Ruzie over schuld mishandelingen
Er heerst binnen het Amerikaanse ministerie van Defensie duidelijk onenigheid over de verantwoordelijkheden die de basis vormen voor de mishandelingen in Irak die onlangs aan het licht zijn gekomen.
Dit bleek dinsdag tijdens de voortzetting van het onderzoek van de commissie defensie van de Senaat naar de oorzaken van deze affaire.
Generaal Antonio Taguba rapporteerde in maart over de mishandelingen, die volgens hem „wijdverbreid” en „systematisch” waren. Hij verklaarde tegenover de senaatscommissie dat het „ongebruikelijk” is dat leden van de militaire inlichtingendienst militaire bewakers opdracht geven om gevangenen te „prepareren” voor ondervragingen. Volgens Taguba moet er daarom onderzocht worden in hoeverre de militaire inlichtingendienst en particuliere ondervragers verantwoordelijkheid dragen voor de mishandelingen.
Taguba werd onmiddellijk tegengesproken door plaatsvervangend minister van Defensie Stephen Cambone. Deze is verantwoordelijk voor het inlichtingenbeleid van defensie. Het is volgens Cambone „normaal” dat bewakers en inlichtingenspecialisten in gevangenkampen „nauw samenwerken” om ervoor te zorgen dat men zoveel mogelijk bruikbare inlichtingen verzamelt uit verhoren. „Hoe kunt u in vredesnaam militaire bewakers verantwoordelijk stellen, als jullie het over deze kwestie al niet eens blijken te zijn?” vroeg senator Edward Kennedy.
Volgens het hoofd van de militaire inlichtingendienst, generaal Alexander, waren de mishandelingen het werk van een kleine groep „ongedisciplineerde bewakers.” Onderzoek had volgens Alexander uitgewezen dat de militaire inlichtingendienst hier geen verantwoordelijkheid droeg. Zowel Democratische als Republikeinse leden van de commissie achtten dit erg onwaarschijnlijk. „Gezien het feit dat er al 83 aparte onderzoeken lopen naar mishandelingen en het feit dat er in Irak en Afghanistan minstens 25 gevangenen zijn overleden -of vermoord- lijkt mij deze verklaring bijzonder ongeloofwaardig”, aldus Republikeins senator Susan Collins.

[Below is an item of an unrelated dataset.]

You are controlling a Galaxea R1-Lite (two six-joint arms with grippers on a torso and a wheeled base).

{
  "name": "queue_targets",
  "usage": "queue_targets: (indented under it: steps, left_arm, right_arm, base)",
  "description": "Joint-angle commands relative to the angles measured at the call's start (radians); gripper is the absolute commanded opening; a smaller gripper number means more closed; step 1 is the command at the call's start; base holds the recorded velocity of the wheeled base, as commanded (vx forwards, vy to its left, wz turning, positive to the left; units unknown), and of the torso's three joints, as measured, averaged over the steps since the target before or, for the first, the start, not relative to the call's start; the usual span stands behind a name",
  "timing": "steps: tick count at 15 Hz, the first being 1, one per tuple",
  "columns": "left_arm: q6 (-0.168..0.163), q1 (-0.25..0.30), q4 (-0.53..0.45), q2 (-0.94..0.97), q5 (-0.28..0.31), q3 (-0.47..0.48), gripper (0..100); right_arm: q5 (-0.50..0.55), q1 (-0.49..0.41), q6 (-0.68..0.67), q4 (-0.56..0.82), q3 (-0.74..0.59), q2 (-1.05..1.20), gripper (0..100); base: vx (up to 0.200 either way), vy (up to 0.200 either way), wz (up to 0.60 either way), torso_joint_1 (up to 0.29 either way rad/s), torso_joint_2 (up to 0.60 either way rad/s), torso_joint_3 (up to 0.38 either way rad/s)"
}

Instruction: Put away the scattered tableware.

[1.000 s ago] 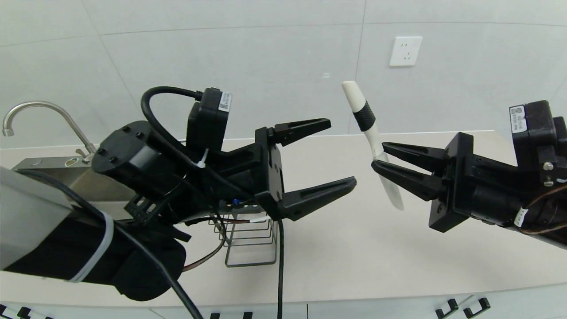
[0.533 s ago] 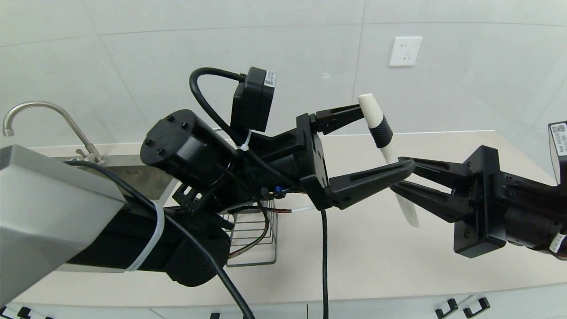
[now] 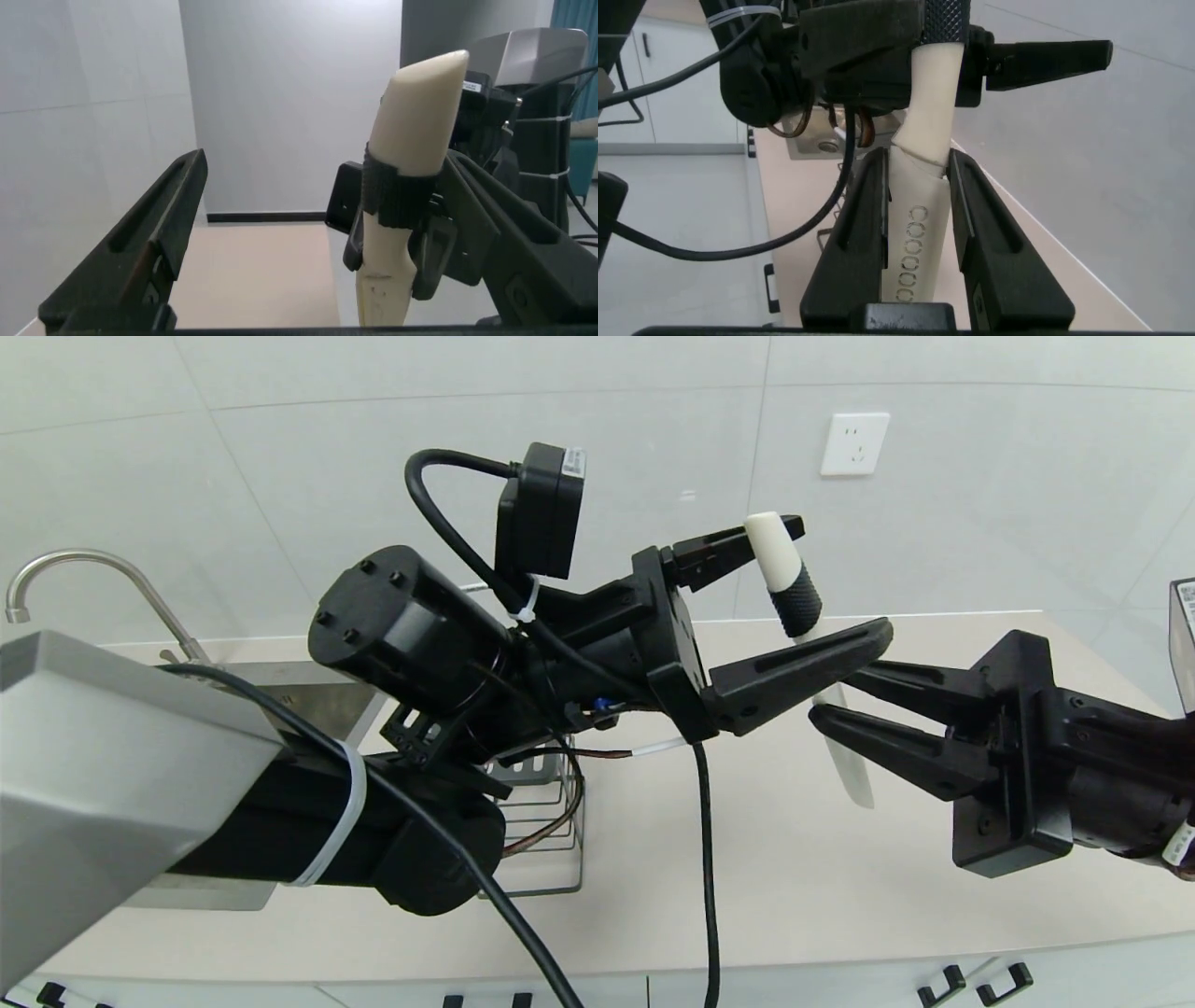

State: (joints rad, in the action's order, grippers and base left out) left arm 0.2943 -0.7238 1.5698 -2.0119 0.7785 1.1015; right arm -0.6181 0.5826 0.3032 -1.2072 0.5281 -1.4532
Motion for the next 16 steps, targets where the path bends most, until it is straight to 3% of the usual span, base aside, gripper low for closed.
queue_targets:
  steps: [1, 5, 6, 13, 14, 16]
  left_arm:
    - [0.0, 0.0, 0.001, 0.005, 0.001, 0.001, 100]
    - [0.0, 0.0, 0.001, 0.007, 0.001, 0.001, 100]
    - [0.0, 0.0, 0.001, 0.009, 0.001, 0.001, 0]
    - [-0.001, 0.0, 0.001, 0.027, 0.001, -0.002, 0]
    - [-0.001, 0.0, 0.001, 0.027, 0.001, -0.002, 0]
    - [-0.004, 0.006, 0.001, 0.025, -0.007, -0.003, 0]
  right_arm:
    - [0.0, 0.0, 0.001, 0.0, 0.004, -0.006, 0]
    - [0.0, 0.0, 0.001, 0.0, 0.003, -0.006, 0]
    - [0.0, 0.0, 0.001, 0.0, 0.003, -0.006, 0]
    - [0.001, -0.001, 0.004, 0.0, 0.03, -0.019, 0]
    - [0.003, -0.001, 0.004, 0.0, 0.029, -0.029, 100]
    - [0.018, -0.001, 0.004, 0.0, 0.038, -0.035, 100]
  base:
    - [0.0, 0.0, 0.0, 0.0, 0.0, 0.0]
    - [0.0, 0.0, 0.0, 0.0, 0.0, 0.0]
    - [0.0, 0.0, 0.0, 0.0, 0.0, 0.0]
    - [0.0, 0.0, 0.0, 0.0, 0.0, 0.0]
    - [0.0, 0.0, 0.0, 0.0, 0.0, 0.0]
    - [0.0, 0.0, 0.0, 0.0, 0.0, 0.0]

Een van de conservatieve Republikeinse senatoren, James Inhofe, zei zich op te winden over de consternatie die er over de mishandelingen is ontstaan. „Het gaat hier om gevangenen die waarschijnlijk Amerikaans bloed aan hun handen hebben”, aldus Inhofe.
Zijn collega John McCain wees erop dat Amerikaanse militairen extra gevaar lopen als zij in vijandelijke handen vallen als Amerika zich niet aan internationale afspraken zoals de Conventies van Genève houdt. McCain wees verder op het verschil in cultuur tussen Amerika en Amerika’s vijanden. Reagerend op het onthoofden van de Amerikaan Nick Berg door een radicale islamitische groep zei McCain: „Wij onderzoeken mishandelingen en roepen de daders ter verantwoording. Deze groep vermoordt onschuldigen door aanslagen en door zulke stuitende executies.”
Er was dinsdag ook onduidelijkheid over de rol van generaal Geoffrey Miller in de mishandelingen. Miller was commandant van Camp Delta op de militaire basis Guantanamo Bay in Cuba. Daar houden de Amerikanen 600 buitenlanders vast. Miller bezocht vorig jaar in augustus en september met enkele van zijn ’specialisten’ Irak, waar hij „aanbevelingen” deed voor de behandeling van Iraakse gevangenen. Kort na zijn bezoek begonnen de systematische mishandelingen van gevangenen. Miller is inmiddels overgeplaatst naar Irak en is daar verantwoordelijk voor alle gevangenkampen. Volgens Stephen Cambone is Miller niet de architect van het wanbeleid tegenover gevangenen. Sommige senatoren namen geen genoegen met deze verklaring. Zij willen dat Miller zelf voor hun commissie verschijnt.